[Stored data]
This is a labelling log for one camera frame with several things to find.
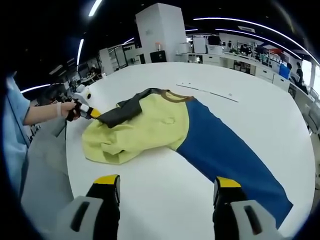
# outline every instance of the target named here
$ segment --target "ceiling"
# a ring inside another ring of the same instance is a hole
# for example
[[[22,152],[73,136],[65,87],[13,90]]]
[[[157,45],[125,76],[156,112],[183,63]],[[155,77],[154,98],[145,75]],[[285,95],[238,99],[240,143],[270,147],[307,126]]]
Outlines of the ceiling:
[[[4,65],[17,71],[21,89],[52,83],[49,75],[71,58],[77,59],[80,39],[84,39],[80,62],[94,57],[102,48],[138,38],[135,15],[154,3],[180,7],[186,29],[210,33],[215,28],[238,30],[254,28],[257,35],[271,39],[288,49],[299,49],[287,39],[261,27],[228,20],[199,20],[201,17],[225,17],[259,23],[289,36],[313,55],[320,56],[314,1],[214,1],[197,0],[102,0],[93,17],[88,14],[95,0],[54,0],[10,2],[5,11]]]

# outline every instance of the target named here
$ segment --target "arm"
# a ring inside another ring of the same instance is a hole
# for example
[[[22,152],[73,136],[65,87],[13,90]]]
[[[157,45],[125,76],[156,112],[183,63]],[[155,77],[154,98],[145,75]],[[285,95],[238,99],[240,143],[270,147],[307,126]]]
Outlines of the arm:
[[[61,116],[66,118],[69,111],[72,110],[76,104],[74,102],[61,103]],[[57,104],[50,104],[46,106],[31,106],[25,115],[23,125],[33,125],[42,123],[58,117]]]

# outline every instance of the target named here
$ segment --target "light blue sleeve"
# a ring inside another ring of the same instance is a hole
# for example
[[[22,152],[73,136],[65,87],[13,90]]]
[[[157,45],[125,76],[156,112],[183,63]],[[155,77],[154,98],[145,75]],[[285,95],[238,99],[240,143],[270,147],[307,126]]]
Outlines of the light blue sleeve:
[[[23,123],[30,107],[30,101],[22,95],[15,80],[12,77],[7,78],[6,83],[8,91],[7,96],[9,98],[10,104],[16,117],[20,120],[21,123]]]

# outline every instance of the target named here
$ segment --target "round table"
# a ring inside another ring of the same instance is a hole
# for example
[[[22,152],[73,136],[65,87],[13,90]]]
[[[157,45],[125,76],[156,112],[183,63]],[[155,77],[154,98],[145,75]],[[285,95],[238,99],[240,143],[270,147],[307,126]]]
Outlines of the round table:
[[[287,92],[239,71],[168,62],[129,66],[98,80],[89,86],[88,103],[104,113],[147,88],[196,97],[241,137],[293,204],[279,231],[292,236],[299,230],[313,203],[315,157],[302,114]],[[119,174],[119,240],[213,239],[212,182],[165,147],[146,150],[123,165],[92,162],[85,158],[81,141],[91,122],[81,118],[66,128],[74,197],[85,196],[95,179]]]

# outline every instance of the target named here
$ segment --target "ceiling light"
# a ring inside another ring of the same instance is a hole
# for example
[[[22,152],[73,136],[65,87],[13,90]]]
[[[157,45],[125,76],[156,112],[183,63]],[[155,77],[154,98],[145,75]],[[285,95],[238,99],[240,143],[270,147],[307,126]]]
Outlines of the ceiling light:
[[[80,45],[79,45],[79,50],[78,50],[78,58],[76,59],[76,64],[79,65],[79,60],[80,60],[80,54],[81,54],[81,49],[82,45],[84,44],[84,39],[81,39]]]
[[[75,58],[73,57],[73,58],[71,58],[69,61],[67,61],[66,63],[68,64],[68,63],[70,63],[70,62],[72,62],[72,61],[74,61],[75,60]]]
[[[43,87],[48,87],[48,86],[50,86],[50,84],[45,84],[45,85],[41,85],[41,86],[34,86],[34,87],[31,87],[31,88],[28,88],[28,89],[21,91],[21,93],[24,94],[24,93],[29,92],[31,90],[39,89],[39,88],[43,88]]]
[[[66,72],[67,72],[67,70],[64,70],[62,73],[60,73],[60,74],[58,75],[58,77],[60,77],[62,74],[66,73]]]
[[[291,42],[293,42],[295,45],[297,45],[302,50],[304,50],[308,55],[310,55],[310,57],[313,58],[313,60],[318,65],[320,65],[320,63],[317,61],[317,59],[310,52],[308,52],[307,49],[305,49],[303,46],[301,46],[299,43],[297,43],[295,40],[291,39],[290,37],[284,35],[283,33],[279,32],[279,31],[277,31],[275,29],[272,29],[272,28],[270,28],[268,26],[264,26],[264,25],[261,25],[261,24],[258,24],[258,23],[252,22],[252,21],[246,21],[246,20],[241,20],[241,19],[236,19],[236,18],[228,18],[228,17],[202,17],[202,18],[195,18],[193,20],[230,20],[230,21],[237,21],[237,22],[242,22],[242,23],[247,23],[247,24],[253,24],[253,25],[268,29],[270,31],[273,31],[273,32],[285,37],[286,39],[290,40]]]
[[[62,68],[62,65],[59,65],[55,69],[53,69],[51,72],[49,72],[49,74],[52,75],[52,74],[56,73],[61,68]]]
[[[133,39],[135,39],[135,38],[133,37],[133,38],[129,39],[128,41],[125,41],[122,45],[127,44],[128,42],[132,41]]]
[[[95,0],[95,3],[93,4],[91,11],[89,13],[89,17],[92,17],[93,15],[95,15],[95,12],[97,11],[101,2],[102,2],[102,0]]]
[[[185,30],[185,32],[191,32],[191,31],[198,31],[198,29],[190,29],[190,30]]]
[[[247,34],[247,35],[250,35],[250,36],[259,38],[259,39],[263,39],[263,40],[269,41],[270,43],[273,43],[273,44],[275,44],[275,45],[277,45],[277,46],[279,46],[279,47],[287,50],[289,53],[291,53],[292,55],[296,56],[298,59],[302,60],[302,58],[299,57],[299,56],[298,56],[296,53],[294,53],[293,51],[291,51],[291,50],[289,50],[288,48],[280,45],[279,43],[276,43],[276,42],[274,42],[274,41],[271,41],[271,40],[269,40],[269,39],[267,39],[267,38],[264,38],[264,37],[262,37],[262,36],[257,36],[257,35],[254,35],[254,34],[251,34],[251,33],[248,33],[248,32],[244,32],[244,31],[235,31],[235,30],[229,30],[229,29],[216,28],[215,30],[217,30],[217,31],[233,32],[233,33],[239,33],[239,34]]]

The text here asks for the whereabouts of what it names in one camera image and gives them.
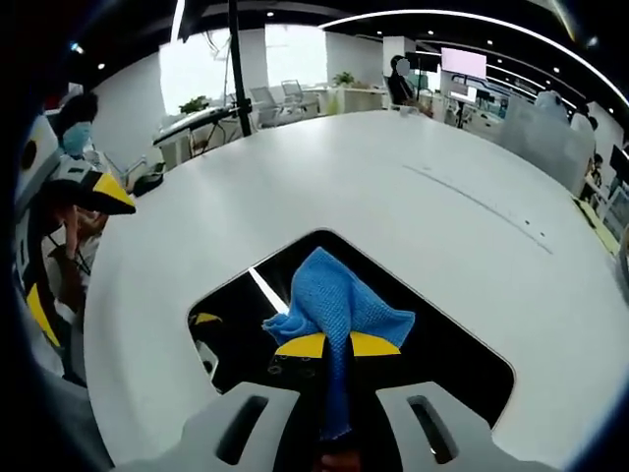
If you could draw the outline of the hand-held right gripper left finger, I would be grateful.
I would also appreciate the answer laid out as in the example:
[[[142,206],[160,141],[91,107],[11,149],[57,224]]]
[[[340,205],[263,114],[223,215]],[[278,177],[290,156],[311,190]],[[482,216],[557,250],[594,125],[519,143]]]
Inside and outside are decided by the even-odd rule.
[[[280,346],[264,370],[210,401],[185,424],[187,465],[312,465],[324,419],[327,339]]]

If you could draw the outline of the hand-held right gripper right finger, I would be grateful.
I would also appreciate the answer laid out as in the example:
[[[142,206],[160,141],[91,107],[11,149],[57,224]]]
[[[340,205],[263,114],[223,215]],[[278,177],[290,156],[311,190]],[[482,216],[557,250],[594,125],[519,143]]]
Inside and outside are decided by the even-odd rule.
[[[419,382],[400,349],[350,334],[350,419],[364,465],[492,465],[485,419],[433,382]]]

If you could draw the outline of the person's right hand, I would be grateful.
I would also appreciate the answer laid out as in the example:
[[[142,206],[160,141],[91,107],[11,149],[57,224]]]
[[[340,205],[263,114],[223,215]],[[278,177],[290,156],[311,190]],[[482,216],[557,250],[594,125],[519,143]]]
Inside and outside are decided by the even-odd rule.
[[[317,472],[361,472],[360,450],[352,445],[325,442],[319,448],[318,459],[313,471]]]

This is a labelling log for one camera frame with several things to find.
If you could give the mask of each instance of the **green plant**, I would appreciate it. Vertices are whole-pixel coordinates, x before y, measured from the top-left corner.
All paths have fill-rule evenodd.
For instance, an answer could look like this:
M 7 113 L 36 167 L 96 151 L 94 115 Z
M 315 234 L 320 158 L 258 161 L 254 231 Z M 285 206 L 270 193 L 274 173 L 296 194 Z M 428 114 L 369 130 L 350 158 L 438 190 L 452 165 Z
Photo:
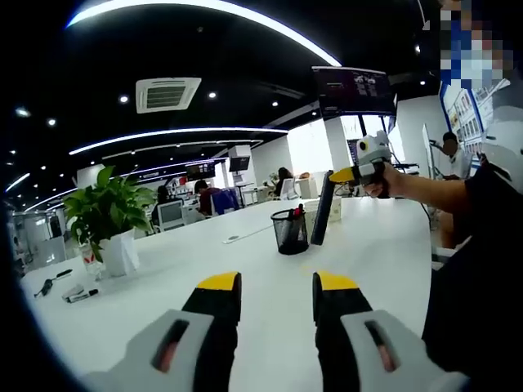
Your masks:
M 64 199 L 67 219 L 76 217 L 71 234 L 79 243 L 90 243 L 96 259 L 101 258 L 100 241 L 133 227 L 150 229 L 144 207 L 154 203 L 153 191 L 137 188 L 136 180 L 127 176 L 110 178 L 114 166 L 98 173 L 96 185 L 78 189 Z

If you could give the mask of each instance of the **air conditioning vent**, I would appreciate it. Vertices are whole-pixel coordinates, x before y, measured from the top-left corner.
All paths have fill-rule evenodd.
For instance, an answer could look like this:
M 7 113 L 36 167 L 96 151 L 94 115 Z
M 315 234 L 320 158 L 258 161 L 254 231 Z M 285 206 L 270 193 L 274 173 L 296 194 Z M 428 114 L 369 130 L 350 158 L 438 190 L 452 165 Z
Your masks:
M 157 78 L 136 82 L 136 111 L 141 113 L 185 110 L 201 78 Z

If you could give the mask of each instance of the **person's arm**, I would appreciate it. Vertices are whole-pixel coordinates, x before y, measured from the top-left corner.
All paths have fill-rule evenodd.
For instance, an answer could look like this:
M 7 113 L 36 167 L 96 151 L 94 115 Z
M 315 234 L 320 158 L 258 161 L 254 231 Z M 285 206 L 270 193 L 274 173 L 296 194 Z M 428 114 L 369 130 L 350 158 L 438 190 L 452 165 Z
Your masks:
M 391 196 L 401 196 L 428 204 L 445 212 L 463 212 L 470 208 L 465 181 L 437 181 L 425 177 L 410 176 L 400 173 L 390 164 L 385 164 L 383 178 L 389 185 Z M 365 191 L 376 198 L 383 189 L 383 184 L 371 184 Z

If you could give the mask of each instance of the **blue chair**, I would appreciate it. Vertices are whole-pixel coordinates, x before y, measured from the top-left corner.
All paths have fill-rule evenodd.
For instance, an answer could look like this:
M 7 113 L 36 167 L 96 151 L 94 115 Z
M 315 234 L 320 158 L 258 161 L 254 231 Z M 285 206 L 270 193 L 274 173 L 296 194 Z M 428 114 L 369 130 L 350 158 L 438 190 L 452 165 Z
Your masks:
M 230 192 L 228 192 L 227 189 L 216 192 L 215 194 L 211 194 L 211 200 L 213 215 L 214 213 L 223 215 L 227 213 L 227 210 L 238 209 L 238 207 L 236 207 L 238 205 L 238 201 L 235 202 L 235 199 L 230 196 Z

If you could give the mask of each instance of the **person's hand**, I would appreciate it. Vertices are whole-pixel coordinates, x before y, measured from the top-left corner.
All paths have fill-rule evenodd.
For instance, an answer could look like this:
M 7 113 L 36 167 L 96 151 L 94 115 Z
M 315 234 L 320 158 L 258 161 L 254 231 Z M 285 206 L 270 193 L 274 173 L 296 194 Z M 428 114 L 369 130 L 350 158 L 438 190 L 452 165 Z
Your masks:
M 401 182 L 402 177 L 406 176 L 397 171 L 390 163 L 385 163 L 385 170 L 383 171 L 383 179 L 389 185 L 390 196 L 401 196 Z M 383 191 L 383 183 L 369 184 L 364 186 L 365 192 L 367 192 L 371 198 L 376 198 Z

- **PROBLEM STATEMENT**
Only lines with the word "before" are wanted, so copy each one from the records.

- **THE ANSWER**
If you could give the mask of each instance of the **green plant**, I would appreciate it. Vertices are whole-pixel coordinates, x before y, measured from the top-left corner.
If you could give the mask of each instance of the **air conditioning vent**, I would appreciate it. Vertices are whole-pixel coordinates, x before y, measured from the top-left corner.
If you could give the mask of each instance of the **person's arm**, I would appreciate it. Vertices are whole-pixel coordinates, x before y, measured from the top-left corner.
If you could give the mask of each instance of the **blue chair**, I would appreciate it. Vertices are whole-pixel coordinates, x before y, measured from the top-left corner.
If you could give the mask of each instance of the **person's hand**, I would appreciate it. Vertices are whole-pixel coordinates, x before y, measured from the top-left corner.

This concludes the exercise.